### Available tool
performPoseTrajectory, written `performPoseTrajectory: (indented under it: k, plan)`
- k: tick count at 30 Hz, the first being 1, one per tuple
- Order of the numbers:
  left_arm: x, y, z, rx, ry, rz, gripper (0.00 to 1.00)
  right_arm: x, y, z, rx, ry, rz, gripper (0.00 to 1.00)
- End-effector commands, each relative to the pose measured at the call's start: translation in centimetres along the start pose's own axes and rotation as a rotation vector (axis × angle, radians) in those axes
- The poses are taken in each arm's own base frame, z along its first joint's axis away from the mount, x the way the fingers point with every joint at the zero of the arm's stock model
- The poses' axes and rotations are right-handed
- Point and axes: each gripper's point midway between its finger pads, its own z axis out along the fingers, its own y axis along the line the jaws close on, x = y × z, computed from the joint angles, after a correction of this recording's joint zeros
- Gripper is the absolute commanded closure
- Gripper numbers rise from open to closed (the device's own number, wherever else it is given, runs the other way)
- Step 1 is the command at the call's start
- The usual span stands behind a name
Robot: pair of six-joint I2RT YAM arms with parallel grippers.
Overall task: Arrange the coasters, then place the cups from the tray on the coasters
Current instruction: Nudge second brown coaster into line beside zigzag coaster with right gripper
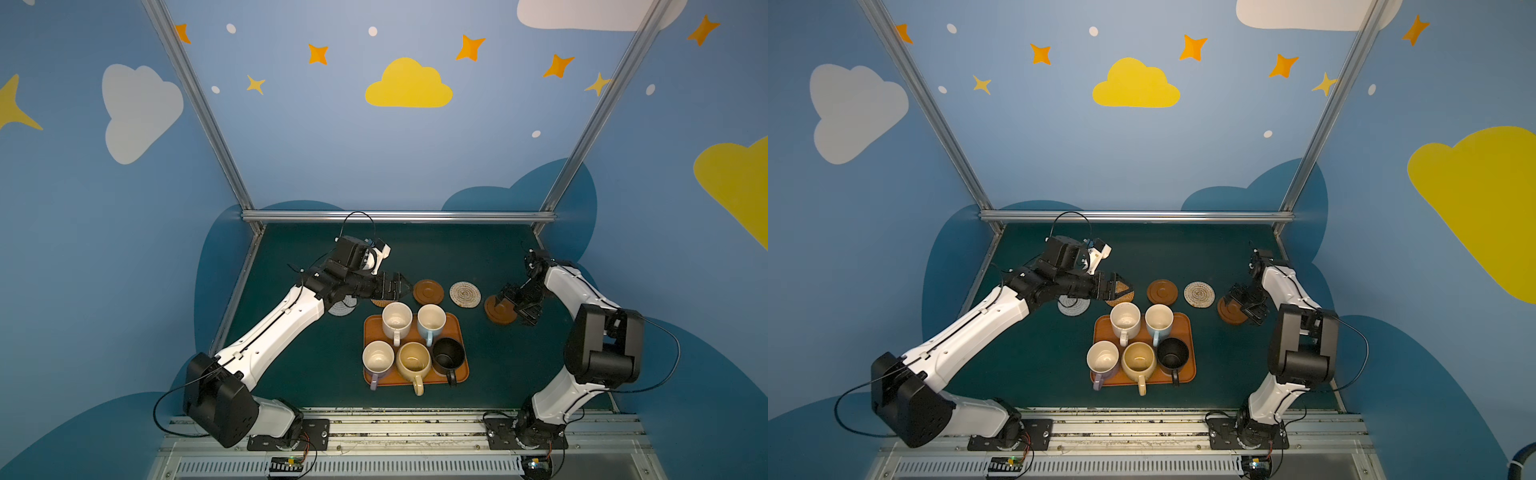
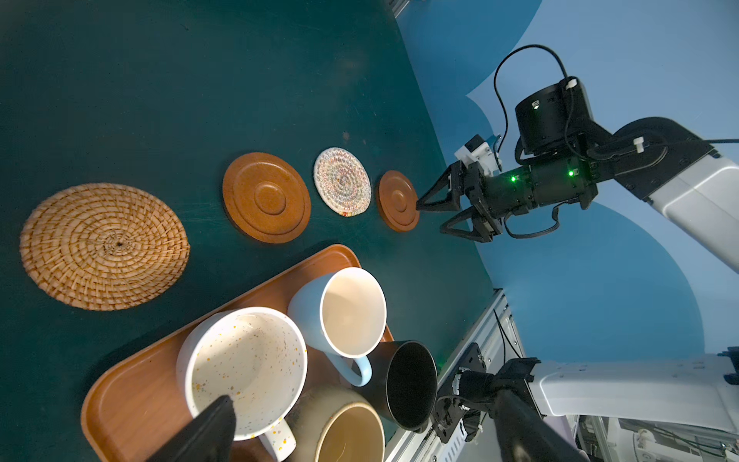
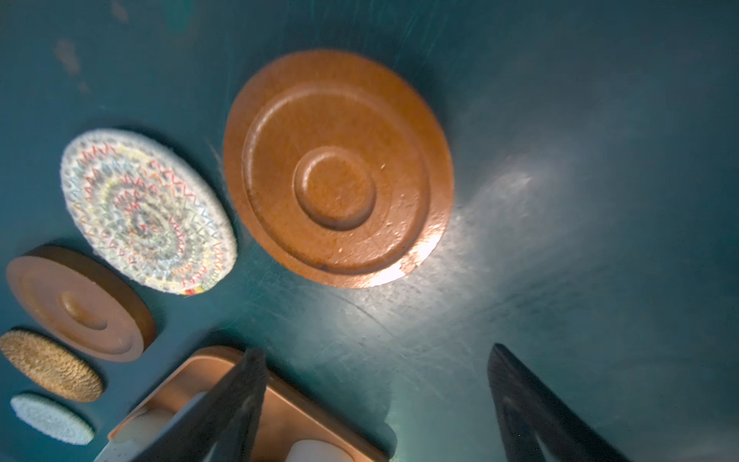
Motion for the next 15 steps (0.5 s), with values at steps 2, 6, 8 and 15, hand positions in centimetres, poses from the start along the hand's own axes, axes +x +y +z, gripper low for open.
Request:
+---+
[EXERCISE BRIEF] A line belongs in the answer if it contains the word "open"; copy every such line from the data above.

[EXERCISE RESPONSE]
- Gripper numbers rise from open to closed (the device's own number, wherever else it is given, runs the other way)
Motion for the next 15 steps (0.5 s), with values at steps 2, 6, 8 and 15, hand positions in centimetres, poses from the start along the hand's own axes, axes +x +y +z, gripper low for open.

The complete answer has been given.